Overall, Ross’s report for the Center for American Progress is a useful reminder of the potential roles of anchor institutions—universities and hospitals—in building and strengthening community. It is a little over reliant on the innate role of eds and meds as “economic engines” that can be boosted and leveraged, even with additional federal attention, against eds and meds policies that are sometimes less societally productive, and doesn’t pay sufficient attention to the roles of schools and hospitals as tax-exempt institutions sitting on billions, actually trillions in tax-exempt dollars. It addresses what these institutions do in terms of employment and workforce development, but turns pretty much a blind eye to the practice of many to provide minimal wages to lower level staff and to oppose basic union organizing on the part of janitorial and other service staff, even, to the level of opposing (or at least not supporting) living wage campaigns for the dining hall workers who often get employed and managed by third-party entities on behalf of the universities.

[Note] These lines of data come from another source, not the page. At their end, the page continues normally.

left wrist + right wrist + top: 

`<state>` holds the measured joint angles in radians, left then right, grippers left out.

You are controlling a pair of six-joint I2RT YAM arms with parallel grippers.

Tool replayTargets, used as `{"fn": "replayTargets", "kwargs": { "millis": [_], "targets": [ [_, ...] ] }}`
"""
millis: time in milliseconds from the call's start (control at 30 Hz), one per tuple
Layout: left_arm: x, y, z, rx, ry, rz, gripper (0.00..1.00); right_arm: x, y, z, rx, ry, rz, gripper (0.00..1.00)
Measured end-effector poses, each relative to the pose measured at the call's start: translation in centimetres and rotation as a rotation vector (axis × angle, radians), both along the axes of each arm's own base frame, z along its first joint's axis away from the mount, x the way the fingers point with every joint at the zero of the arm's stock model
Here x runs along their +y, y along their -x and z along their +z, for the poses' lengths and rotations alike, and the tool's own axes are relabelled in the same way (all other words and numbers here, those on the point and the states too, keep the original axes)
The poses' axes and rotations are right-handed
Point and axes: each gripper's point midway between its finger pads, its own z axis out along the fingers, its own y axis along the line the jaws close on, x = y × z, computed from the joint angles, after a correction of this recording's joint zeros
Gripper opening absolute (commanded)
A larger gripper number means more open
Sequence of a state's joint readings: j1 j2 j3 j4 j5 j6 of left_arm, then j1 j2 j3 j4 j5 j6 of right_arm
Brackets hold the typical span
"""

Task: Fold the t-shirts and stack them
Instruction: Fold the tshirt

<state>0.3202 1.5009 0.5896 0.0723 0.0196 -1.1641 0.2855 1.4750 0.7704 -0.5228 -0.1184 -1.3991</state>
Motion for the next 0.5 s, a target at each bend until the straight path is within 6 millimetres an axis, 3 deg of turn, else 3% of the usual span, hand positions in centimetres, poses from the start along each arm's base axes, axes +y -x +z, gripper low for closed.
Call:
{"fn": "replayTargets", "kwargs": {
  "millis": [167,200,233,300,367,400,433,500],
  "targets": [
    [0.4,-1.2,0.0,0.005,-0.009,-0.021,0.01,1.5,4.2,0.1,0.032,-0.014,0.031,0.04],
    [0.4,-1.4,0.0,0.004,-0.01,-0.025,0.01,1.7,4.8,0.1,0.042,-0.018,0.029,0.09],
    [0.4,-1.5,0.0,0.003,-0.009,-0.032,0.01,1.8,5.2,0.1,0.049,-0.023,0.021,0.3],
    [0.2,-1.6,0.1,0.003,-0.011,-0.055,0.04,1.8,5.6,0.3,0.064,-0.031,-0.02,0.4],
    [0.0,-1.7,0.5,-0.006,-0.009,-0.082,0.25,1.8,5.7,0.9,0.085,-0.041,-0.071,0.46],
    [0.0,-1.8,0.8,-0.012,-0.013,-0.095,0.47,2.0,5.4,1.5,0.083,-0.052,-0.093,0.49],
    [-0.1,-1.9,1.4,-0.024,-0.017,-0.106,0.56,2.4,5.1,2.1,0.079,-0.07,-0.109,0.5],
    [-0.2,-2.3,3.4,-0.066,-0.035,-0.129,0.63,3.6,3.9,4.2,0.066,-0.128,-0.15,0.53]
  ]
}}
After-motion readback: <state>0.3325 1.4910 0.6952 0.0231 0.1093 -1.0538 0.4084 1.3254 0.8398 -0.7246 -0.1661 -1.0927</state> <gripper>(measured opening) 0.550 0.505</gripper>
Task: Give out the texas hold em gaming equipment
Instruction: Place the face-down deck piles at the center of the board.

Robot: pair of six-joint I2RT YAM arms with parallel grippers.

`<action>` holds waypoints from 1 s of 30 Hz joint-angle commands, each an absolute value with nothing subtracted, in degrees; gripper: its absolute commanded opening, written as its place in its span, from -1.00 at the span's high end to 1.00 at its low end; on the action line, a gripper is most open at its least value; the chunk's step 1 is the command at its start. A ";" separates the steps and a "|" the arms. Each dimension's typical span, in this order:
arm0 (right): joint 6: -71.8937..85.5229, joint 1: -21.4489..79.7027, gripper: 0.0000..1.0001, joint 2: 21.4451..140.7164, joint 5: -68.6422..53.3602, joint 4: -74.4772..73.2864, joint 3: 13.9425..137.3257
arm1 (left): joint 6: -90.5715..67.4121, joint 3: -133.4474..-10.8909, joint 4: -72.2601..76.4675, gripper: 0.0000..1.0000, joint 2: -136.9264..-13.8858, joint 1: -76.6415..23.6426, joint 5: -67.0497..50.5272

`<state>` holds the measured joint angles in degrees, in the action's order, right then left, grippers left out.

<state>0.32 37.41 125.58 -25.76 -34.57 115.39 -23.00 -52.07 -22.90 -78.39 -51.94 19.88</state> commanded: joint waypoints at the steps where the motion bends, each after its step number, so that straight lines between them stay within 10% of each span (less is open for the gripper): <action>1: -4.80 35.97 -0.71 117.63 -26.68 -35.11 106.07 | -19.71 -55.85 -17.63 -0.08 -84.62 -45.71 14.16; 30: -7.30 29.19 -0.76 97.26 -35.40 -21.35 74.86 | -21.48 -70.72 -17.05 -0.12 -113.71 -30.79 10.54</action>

Eds and meds can play useful roles in building and strengthening community. The federal government can do more to make them productive and useful community partners by using federal regulatory requirements such as the CHNAs for nonprofit hospitals and by incentives in federal grant and contract awards. However, the eds and meds themselves have to conceptualize themselves as community institutions with the totality of their resources—including the investment of their tax-exempt assets and better treatment of their employees and, as appropriate, patients or students.